Work to be completed — The expected output is each line in the data below that includes the string "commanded".

Extracted entries —
###

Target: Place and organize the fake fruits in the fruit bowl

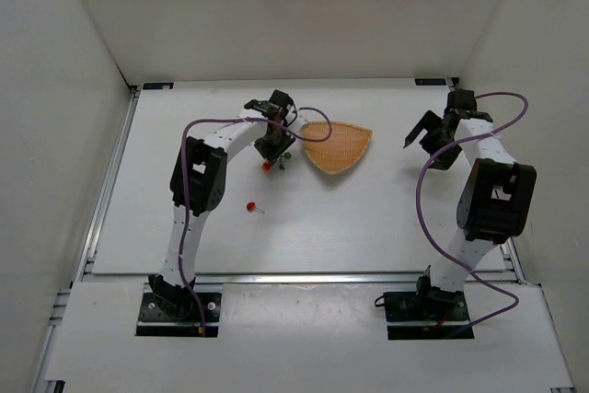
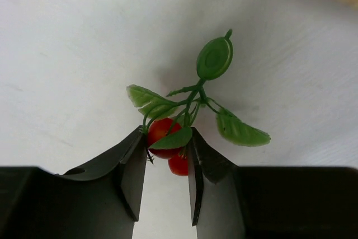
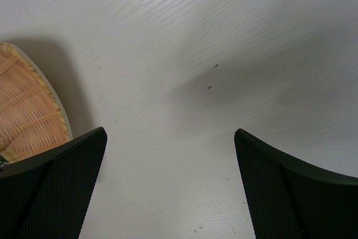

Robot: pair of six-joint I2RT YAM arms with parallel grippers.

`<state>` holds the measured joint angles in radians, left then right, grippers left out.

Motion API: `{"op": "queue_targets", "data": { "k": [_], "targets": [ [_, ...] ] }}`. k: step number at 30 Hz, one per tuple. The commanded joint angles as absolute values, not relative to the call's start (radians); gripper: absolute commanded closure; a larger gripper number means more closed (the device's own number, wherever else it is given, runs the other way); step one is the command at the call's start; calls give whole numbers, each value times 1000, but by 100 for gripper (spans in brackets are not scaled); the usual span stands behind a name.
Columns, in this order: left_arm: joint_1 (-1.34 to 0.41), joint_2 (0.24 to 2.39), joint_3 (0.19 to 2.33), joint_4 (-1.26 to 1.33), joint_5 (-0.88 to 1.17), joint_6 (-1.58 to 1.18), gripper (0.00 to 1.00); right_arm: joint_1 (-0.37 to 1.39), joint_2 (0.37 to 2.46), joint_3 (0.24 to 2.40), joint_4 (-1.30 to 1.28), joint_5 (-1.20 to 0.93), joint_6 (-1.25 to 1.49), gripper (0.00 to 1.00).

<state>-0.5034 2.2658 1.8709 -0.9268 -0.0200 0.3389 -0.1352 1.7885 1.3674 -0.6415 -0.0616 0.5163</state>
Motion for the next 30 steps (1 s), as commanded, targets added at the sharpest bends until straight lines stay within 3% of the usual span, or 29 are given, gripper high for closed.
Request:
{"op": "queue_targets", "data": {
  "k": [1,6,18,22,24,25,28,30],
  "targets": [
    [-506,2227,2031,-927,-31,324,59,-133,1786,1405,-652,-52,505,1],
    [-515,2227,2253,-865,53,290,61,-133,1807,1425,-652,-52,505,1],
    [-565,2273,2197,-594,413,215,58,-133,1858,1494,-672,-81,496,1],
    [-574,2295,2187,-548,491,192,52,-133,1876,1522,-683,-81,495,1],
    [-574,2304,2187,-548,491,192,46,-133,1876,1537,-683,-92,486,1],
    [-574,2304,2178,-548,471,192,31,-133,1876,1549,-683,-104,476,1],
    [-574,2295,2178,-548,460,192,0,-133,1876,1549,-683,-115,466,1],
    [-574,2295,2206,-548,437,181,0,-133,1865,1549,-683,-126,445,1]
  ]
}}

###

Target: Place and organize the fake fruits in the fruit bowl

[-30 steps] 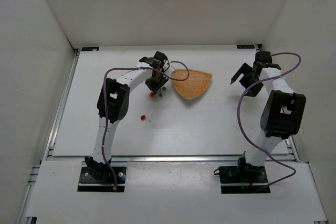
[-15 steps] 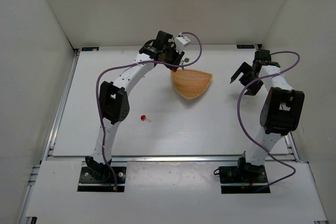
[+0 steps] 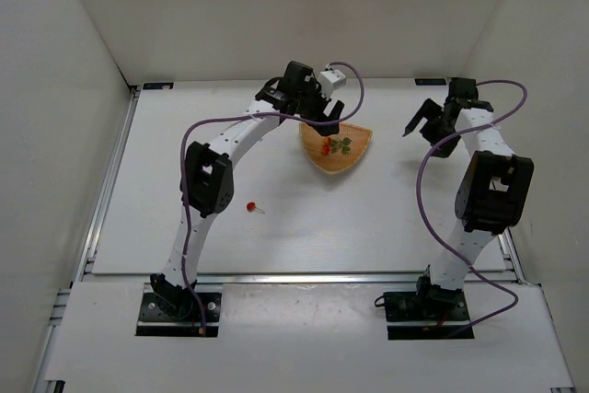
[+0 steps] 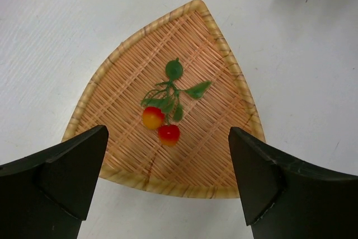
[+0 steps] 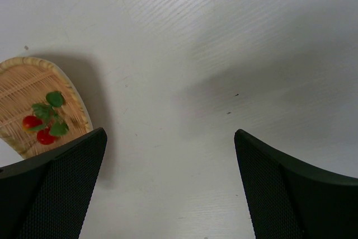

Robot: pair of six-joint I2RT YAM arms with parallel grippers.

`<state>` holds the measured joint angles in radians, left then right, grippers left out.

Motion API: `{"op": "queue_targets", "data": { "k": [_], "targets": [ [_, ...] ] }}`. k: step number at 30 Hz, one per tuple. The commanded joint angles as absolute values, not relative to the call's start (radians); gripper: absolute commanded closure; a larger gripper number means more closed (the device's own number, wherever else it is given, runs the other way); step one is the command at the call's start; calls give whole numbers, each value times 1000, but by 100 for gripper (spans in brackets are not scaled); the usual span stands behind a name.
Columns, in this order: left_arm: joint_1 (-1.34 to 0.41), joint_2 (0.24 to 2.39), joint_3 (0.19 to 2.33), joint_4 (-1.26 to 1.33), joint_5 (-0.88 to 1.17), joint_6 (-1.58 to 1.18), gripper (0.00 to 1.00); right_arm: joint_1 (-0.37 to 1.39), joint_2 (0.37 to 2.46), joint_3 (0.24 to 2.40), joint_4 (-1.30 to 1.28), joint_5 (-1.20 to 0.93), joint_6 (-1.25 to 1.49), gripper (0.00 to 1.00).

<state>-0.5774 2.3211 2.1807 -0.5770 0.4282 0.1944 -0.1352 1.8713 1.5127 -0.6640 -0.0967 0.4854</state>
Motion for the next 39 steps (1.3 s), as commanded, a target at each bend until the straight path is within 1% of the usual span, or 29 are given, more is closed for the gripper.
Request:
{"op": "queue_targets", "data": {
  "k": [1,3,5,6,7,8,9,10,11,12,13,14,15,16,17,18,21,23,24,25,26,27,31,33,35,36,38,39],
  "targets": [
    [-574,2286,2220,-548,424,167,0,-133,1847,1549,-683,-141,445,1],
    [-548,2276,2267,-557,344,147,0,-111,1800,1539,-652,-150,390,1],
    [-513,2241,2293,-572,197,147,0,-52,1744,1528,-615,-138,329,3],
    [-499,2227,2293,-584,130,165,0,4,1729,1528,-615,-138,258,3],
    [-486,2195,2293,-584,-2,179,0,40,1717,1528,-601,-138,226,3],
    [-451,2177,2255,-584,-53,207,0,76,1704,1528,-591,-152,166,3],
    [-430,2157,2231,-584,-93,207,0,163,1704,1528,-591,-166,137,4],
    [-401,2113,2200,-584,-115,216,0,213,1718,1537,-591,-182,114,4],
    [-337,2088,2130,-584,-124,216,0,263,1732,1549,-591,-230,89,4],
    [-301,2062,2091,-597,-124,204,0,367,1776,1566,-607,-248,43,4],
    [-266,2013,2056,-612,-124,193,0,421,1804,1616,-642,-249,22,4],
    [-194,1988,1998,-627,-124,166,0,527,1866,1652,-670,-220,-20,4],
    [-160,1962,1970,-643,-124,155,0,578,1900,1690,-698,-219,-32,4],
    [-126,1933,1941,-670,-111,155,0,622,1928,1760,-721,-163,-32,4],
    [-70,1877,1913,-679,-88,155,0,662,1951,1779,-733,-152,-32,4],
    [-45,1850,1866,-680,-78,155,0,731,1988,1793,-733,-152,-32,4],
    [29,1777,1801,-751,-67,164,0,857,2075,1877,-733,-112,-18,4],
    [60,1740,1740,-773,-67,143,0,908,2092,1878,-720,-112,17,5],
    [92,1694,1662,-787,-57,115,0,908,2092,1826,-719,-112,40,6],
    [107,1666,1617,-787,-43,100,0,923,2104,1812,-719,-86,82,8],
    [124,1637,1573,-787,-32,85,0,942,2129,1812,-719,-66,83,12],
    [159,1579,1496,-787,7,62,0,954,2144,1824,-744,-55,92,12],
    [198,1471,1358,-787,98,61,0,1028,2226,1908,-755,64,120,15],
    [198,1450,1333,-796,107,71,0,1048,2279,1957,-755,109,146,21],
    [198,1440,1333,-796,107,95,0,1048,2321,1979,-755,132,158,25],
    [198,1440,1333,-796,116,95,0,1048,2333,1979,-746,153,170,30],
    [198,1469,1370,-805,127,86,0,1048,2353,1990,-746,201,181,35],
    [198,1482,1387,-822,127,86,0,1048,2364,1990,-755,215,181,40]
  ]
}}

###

Result of the task —
Motion API: `{"op": "queue_targets", "data": { "k": [_], "targets": [ [_, ...] ] }}`. k: step number at 30 Hz, one per tuple. The commanded joint angles as absolute values, not relative to the call's start (radians); gripper: absolute commanded closure; a larger gripper number means more closed (the device's own number, wherever else it is given, runs the other way); step one is the command at the call's start; calls give whole numbers, each value times 1000, but by 100 for gripper (spans in brackets are not scaled); the usual span stands behind a name.
Motion for the next 30 steps (1 s), as commanded, targets added at the sharpest bends until straight lines stay within 3% of the usual span, or 29 are given, gripper high for closed.
Motion API: `{"op": "queue_targets", "data": { "k": [_], "targets": [ [_, ...] ] }}`. k: step number at 30 Hz, one per tuple. The commanded joint angles as absolute values, not relative to the call's start (radians); gripper: absolute commanded closure; a larger gripper number means more closed (the device's own number, wherever else it is given, runs the other way); step one is the command at the call's start; calls give whole numbers, each value times 1000, but by 100 for gripper (spans in brackets are not scaled); the usual span stands behind a name.
Motion for the next 39 steps (1.3 s), as commanded, a target at each bend until the straight path is within 1% of the usual span, or 29 are given, more is closed for the gripper.

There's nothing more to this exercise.